## Given material

====

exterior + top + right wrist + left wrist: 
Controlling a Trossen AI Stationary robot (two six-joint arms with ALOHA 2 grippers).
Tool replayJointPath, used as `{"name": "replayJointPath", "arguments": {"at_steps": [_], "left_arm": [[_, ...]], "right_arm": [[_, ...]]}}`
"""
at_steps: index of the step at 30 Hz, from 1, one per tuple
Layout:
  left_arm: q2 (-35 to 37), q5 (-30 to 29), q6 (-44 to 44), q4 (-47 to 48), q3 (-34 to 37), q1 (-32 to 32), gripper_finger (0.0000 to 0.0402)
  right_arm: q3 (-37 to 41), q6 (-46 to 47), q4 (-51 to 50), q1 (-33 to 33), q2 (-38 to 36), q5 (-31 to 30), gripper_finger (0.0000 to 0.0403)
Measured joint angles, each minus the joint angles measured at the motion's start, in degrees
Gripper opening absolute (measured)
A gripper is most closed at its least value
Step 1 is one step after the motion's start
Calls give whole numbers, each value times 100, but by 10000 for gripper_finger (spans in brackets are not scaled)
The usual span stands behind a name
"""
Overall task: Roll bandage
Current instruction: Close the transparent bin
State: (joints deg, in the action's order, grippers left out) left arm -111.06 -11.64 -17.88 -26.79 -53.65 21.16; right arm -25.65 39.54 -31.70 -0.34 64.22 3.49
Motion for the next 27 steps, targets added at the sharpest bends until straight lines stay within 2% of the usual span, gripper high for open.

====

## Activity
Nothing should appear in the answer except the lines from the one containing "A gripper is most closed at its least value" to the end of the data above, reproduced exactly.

## Task solution
A gripper is most closed at its least value
Step 1 is one step after the motion's start
Calls give whole numbers, each value times 100, but by 10000 for gripper_finger (spans in brackets are not scaled)
The usual span stands behind a name
"""
Overall task: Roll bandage
Current instruction: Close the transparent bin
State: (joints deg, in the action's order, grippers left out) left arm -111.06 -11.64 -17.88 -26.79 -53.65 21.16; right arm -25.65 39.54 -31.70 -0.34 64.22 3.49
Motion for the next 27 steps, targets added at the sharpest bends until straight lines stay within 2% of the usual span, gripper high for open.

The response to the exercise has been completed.